3. gabrielmaldi says:

X is 2, Y is 1, Z is 0. Then on one thread we say:

Z = X;

and on another thread:

X = Y

Each thread does one read and one write. Each read and write is itself atomic. What is the value of Z? Without any synchronization, the threads will race. If the first thread wins then Z will be 2. If the second thread wins then Z will be 1.

Am I wrong or Z will never be 1 given those conditions?

Cheers

By "the threads race" I mean you don't know which one runs first. If the second thread runs first and "wins the race" then X is 1. Then the second thread runs, and Z becomes 1. Is that now clear? — Eric

4. none@none.com says:

@gabrielmaldi

This is likely a typo.  If the second assignment is Z = Y, then Eric's statements continue to make sense.

5. Mike Caron says:

gabriel, imagine if

X = Y // X is now 1

ran before

Z = X  //Z is now 1

6. Shuggy says:

since, on a 64bit machine, references are 64bits long I wonder how c#,the language, guarantees that reads and writes are atomic.

We rely on the hardware. Do you have a machine in mind where reads and writes of pointer size are not atomic? — Eric

Obviously if the underlying platform has guaranteed it (for aligned accesses) then you're done, and perhaps all current platforms provide this, but how would you go about achieving this on a platform without this guarantee (do you have any?).

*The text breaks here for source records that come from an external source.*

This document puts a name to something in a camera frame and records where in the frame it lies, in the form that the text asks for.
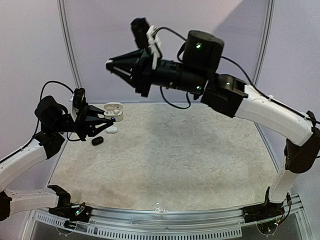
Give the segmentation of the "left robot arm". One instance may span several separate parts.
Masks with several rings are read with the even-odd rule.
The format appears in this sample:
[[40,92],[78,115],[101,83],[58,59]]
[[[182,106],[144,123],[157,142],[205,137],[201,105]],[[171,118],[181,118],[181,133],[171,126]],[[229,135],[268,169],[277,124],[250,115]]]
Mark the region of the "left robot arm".
[[92,208],[85,203],[71,203],[71,195],[58,185],[43,189],[14,190],[8,185],[33,166],[49,160],[60,152],[65,138],[63,133],[76,133],[81,141],[94,137],[111,127],[116,118],[106,116],[105,111],[89,105],[83,96],[73,97],[72,113],[48,95],[41,99],[34,113],[41,123],[27,147],[0,161],[0,219],[36,209],[48,208],[49,213],[69,219],[71,222],[88,222]]

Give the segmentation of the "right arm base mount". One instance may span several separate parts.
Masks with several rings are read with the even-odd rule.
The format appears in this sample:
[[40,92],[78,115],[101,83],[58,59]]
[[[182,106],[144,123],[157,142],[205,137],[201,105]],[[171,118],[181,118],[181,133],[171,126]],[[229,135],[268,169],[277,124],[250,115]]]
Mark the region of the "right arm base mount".
[[284,202],[271,202],[267,197],[263,203],[245,206],[242,208],[242,215],[245,223],[258,222],[284,214]]

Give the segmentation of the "white oval charging case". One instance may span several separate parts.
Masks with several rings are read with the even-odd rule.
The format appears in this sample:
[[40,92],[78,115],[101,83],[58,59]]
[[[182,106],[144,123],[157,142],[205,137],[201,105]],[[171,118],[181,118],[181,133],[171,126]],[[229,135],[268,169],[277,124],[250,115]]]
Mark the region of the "white oval charging case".
[[115,134],[115,133],[118,132],[118,128],[116,126],[110,126],[110,127],[105,129],[105,132],[107,134]]

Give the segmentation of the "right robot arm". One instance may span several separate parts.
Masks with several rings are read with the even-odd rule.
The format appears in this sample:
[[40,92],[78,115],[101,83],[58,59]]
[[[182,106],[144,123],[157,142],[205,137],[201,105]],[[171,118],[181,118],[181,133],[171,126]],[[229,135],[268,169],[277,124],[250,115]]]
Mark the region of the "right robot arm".
[[175,89],[230,118],[263,125],[286,138],[284,165],[259,206],[262,218],[269,218],[283,206],[299,174],[307,172],[320,150],[318,121],[311,111],[299,112],[258,90],[250,80],[218,74],[224,42],[199,30],[190,30],[178,54],[178,62],[165,60],[160,51],[158,29],[134,32],[137,50],[110,58],[105,67],[131,85],[142,97],[150,88]]

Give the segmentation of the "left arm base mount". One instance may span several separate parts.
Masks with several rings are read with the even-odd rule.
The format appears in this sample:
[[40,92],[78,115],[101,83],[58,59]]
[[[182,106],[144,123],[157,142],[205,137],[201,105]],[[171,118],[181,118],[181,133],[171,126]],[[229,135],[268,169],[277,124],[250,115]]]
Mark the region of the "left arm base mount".
[[89,222],[93,211],[91,206],[88,206],[85,202],[72,203],[71,195],[58,185],[49,185],[48,188],[58,196],[56,207],[48,210],[50,214],[69,219],[71,222]]

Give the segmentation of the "black charging case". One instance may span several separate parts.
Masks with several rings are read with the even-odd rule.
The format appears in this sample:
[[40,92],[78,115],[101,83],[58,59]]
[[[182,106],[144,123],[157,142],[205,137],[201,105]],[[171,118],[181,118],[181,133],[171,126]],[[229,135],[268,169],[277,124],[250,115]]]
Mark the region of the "black charging case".
[[104,138],[102,136],[95,137],[91,140],[91,144],[93,146],[98,146],[104,142]]

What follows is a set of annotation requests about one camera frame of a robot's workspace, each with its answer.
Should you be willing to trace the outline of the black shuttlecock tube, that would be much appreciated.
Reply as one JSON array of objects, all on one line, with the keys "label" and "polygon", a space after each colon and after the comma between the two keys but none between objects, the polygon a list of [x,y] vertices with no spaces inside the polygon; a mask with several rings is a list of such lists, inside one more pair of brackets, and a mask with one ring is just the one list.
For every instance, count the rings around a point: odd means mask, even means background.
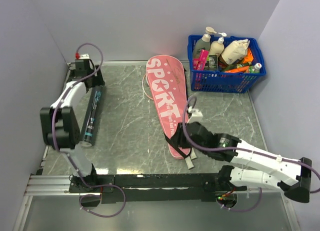
[{"label": "black shuttlecock tube", "polygon": [[101,100],[105,91],[104,85],[92,89],[81,129],[80,145],[84,148],[92,147],[95,144],[98,132]]}]

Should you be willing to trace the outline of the pink racket bag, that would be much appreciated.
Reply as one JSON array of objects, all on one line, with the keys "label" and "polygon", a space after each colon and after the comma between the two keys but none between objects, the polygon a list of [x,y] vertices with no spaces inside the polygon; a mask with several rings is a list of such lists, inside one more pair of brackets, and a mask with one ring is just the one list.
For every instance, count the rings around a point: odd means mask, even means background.
[{"label": "pink racket bag", "polygon": [[169,151],[174,158],[185,159],[191,149],[171,141],[187,103],[185,68],[173,56],[156,55],[146,63],[146,77]]}]

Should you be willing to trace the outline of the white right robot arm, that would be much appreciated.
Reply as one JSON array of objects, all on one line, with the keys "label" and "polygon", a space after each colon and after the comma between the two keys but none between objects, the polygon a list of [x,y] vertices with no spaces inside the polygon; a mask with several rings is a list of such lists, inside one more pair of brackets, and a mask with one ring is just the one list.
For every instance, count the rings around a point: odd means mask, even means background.
[{"label": "white right robot arm", "polygon": [[274,189],[293,201],[310,201],[312,161],[308,158],[276,155],[230,134],[212,133],[199,122],[180,122],[174,136],[180,148],[195,148],[211,159],[229,163],[219,171],[218,184],[223,190]]}]

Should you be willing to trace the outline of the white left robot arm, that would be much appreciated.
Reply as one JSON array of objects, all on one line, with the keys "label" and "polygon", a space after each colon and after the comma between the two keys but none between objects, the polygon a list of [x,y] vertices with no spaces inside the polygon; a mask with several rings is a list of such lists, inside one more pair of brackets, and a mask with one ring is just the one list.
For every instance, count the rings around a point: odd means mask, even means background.
[{"label": "white left robot arm", "polygon": [[66,159],[72,169],[71,182],[87,192],[93,192],[99,186],[99,179],[94,165],[81,148],[81,131],[74,108],[90,89],[105,83],[101,67],[94,65],[89,57],[76,58],[74,65],[59,98],[51,106],[40,110],[42,137],[46,145]]}]

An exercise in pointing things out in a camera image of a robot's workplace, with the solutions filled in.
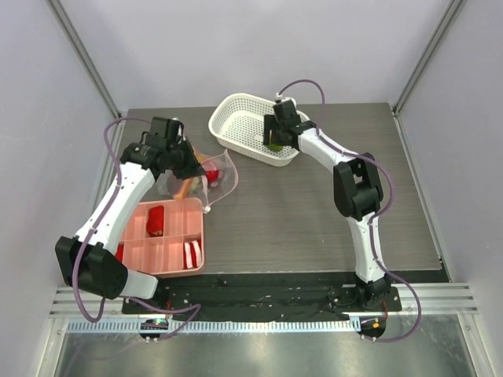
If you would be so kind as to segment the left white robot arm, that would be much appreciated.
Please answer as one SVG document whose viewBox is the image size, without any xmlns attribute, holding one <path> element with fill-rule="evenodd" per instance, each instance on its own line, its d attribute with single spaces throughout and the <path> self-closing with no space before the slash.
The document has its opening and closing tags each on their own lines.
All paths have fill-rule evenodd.
<svg viewBox="0 0 503 377">
<path fill-rule="evenodd" d="M 150 145 L 127 146 L 117 166 L 119 172 L 90 219 L 72 237 L 62 236 L 55 251 L 61 272 L 75 299 L 85 291 L 106 299 L 139 298 L 150 313 L 161 312 L 167 293 L 158 288 L 159 279 L 128 269 L 115 256 L 119 239 L 140 200 L 158 177 L 171 171 L 178 178 L 204 174 L 190 142 L 177 144 L 153 137 Z"/>
</svg>

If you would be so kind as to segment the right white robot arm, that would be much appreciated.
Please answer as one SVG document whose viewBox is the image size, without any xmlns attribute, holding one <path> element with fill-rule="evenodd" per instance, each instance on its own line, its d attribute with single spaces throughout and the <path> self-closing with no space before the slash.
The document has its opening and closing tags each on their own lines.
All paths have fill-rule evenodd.
<svg viewBox="0 0 503 377">
<path fill-rule="evenodd" d="M 373 156 L 337 144 L 302 119 L 291 99 L 277 99 L 273 111 L 264 116 L 263 144 L 294 148 L 332 173 L 334 203 L 348 221 L 354 244 L 354 298 L 362 309 L 375 309 L 390 293 L 391 280 L 380 249 L 378 212 L 384 192 Z"/>
</svg>

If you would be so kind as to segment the red fake food under arm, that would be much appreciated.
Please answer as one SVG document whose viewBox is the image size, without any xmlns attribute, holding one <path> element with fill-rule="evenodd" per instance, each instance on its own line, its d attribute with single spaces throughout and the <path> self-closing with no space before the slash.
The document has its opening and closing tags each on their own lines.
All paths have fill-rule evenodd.
<svg viewBox="0 0 503 377">
<path fill-rule="evenodd" d="M 123 243 L 120 243 L 117 247 L 117 250 L 116 250 L 116 253 L 115 253 L 115 256 L 116 258 L 122 262 L 123 261 L 123 251 L 124 251 L 124 244 Z"/>
</svg>

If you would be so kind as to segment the clear pink zip top bag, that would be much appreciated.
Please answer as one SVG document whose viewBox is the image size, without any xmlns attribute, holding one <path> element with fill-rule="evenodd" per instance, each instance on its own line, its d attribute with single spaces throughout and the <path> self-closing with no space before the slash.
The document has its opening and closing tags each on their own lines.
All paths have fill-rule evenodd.
<svg viewBox="0 0 503 377">
<path fill-rule="evenodd" d="M 196 152 L 196 157 L 204 169 L 204 175 L 180 180 L 168 171 L 160 175 L 155 188 L 161 197 L 175 200 L 198 199 L 206 214 L 216 202 L 237 187 L 239 176 L 227 149 L 216 156 Z"/>
</svg>

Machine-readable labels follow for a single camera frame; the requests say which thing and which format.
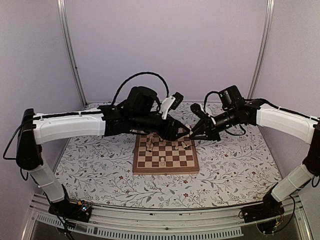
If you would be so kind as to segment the wooden chess board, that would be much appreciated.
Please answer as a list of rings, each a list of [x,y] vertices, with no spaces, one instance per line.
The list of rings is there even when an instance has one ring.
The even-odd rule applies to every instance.
[[[163,140],[154,135],[153,151],[146,149],[149,135],[138,135],[135,140],[132,172],[135,175],[186,175],[200,171],[195,141],[184,136],[175,141]],[[189,144],[187,149],[182,142]],[[161,157],[165,158],[166,166],[160,166]]]

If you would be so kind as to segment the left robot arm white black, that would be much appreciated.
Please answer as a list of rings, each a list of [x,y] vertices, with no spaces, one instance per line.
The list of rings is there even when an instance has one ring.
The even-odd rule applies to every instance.
[[[117,136],[120,134],[156,133],[162,139],[175,141],[190,133],[190,129],[168,114],[182,102],[176,92],[159,101],[157,93],[144,86],[133,87],[127,99],[119,104],[100,105],[89,110],[64,113],[35,113],[24,111],[20,126],[13,137],[17,139],[13,161],[26,170],[63,216],[74,213],[62,184],[47,167],[41,145],[50,141],[81,136]]]

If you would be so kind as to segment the light wooden king piece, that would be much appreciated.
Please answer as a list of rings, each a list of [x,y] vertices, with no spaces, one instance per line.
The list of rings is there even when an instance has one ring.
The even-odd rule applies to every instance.
[[[166,159],[164,157],[160,158],[159,165],[161,167],[165,167],[166,166]]]

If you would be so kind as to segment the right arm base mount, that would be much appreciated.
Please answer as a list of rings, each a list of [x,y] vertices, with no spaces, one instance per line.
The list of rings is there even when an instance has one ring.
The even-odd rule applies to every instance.
[[[265,221],[257,224],[258,230],[263,234],[273,234],[276,232],[279,220],[276,217],[282,218],[285,213],[282,202],[276,201],[270,193],[265,195],[262,199],[262,203],[242,207],[238,216],[244,219],[245,223],[256,222],[260,220],[265,220],[272,218],[270,221]]]

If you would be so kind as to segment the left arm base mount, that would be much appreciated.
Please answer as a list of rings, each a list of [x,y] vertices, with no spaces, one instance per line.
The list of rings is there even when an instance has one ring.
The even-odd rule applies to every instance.
[[[84,200],[71,202],[68,196],[59,202],[50,201],[47,195],[46,198],[50,205],[48,210],[50,214],[84,223],[89,222],[92,214],[92,204],[90,202]]]

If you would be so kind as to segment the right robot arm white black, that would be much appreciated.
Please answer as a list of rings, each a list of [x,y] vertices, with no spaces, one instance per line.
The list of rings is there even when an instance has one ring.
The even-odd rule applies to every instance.
[[[192,128],[191,139],[218,142],[220,132],[244,124],[273,129],[309,145],[302,163],[263,198],[266,201],[259,206],[258,213],[262,218],[269,218],[278,210],[277,202],[320,175],[320,119],[276,106],[264,98],[245,99],[235,85],[216,94],[222,103],[223,113],[219,115],[213,116],[205,104],[191,105],[190,110],[199,118]]]

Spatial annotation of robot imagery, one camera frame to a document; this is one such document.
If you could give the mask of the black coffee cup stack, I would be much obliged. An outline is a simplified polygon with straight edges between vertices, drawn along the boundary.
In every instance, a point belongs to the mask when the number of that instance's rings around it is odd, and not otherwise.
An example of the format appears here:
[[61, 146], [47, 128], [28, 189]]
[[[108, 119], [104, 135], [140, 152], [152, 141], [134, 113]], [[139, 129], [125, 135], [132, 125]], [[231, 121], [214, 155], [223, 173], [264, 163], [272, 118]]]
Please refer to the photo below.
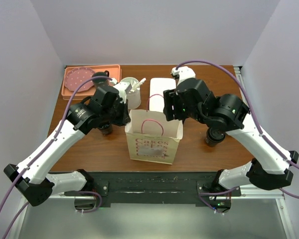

I'm not going to speculate about counterfactuals. — Eric

I can see why you need to do this for the references rather than everything 64bits long (it's a managed language after all) but for you (as in MSFT) to write the specification this way I assume you had a rationale for doing this in the event it cropped up (ahem)

We're assuming that no hardware manufacturer is going to be silly enough to make hardware with non-atomic reads and writes of pointer size. Is that not a reasonable assumption? — Eric

7. Andrey Titov says:

Is a wrong value the worst thing can happens with race writing? If I have a struct with a some object reference that is not 4-byte aligned because the struct starts with a single byte field, and I'm starting to write this struct simultaneously, can't I end up with invalid object reference that points at random memory location?

Reads and writes of four-byte variables are only guaranteed to be atomic if the variable is aligned. I'll be covering that in my next episode. — Eric

8. configurator says:

Shuggy: I think all platforms guarantee that register-size data is read and written atomically. And I think pointers are always register size or smaller. (I could be wrong on both statements, but I've never seen a system where either of them isn't true)

Andrey Titov: You definitely can, but you'd have to go through a hoop or two to make the struct unaligned. But don't forget, a wrong pointer and a wrong value is pretty much the same thing. Just imagine all the possible issues with this struct:

struct Slice<T> {
}

Eric: internally, how does Interlocked.Increment guarantee atomicity? Using compare/exchange or a simpler technique?

Magic! Since it does an atomic operation and generates a full memory fence, it is processor-specific how this actually works behind the scenes. — Eric

9. John says:

Bad food and ded beef?  Sounds like the burger I had last night.

10. gabrielmaldi says:

@Eric:

Thanks for your answer. The concept of "thread racing" is clear to me (or at least until you write one of your blog posts about it and knock down most of what I thought I knew, as you usually do hahaha).

What I meant is that you had (and still have) a typo there: "If the first thread wins then Z will be 2. If the second thread wins then Z will be 1". That should be "X will be 1".

Anyway, thanks for taking the time to read comments, and even answer them! I don't mean to be plaguy, I just think your posts are wonderful and try to help when I find something like this, for the benefit of the posterity hahaha.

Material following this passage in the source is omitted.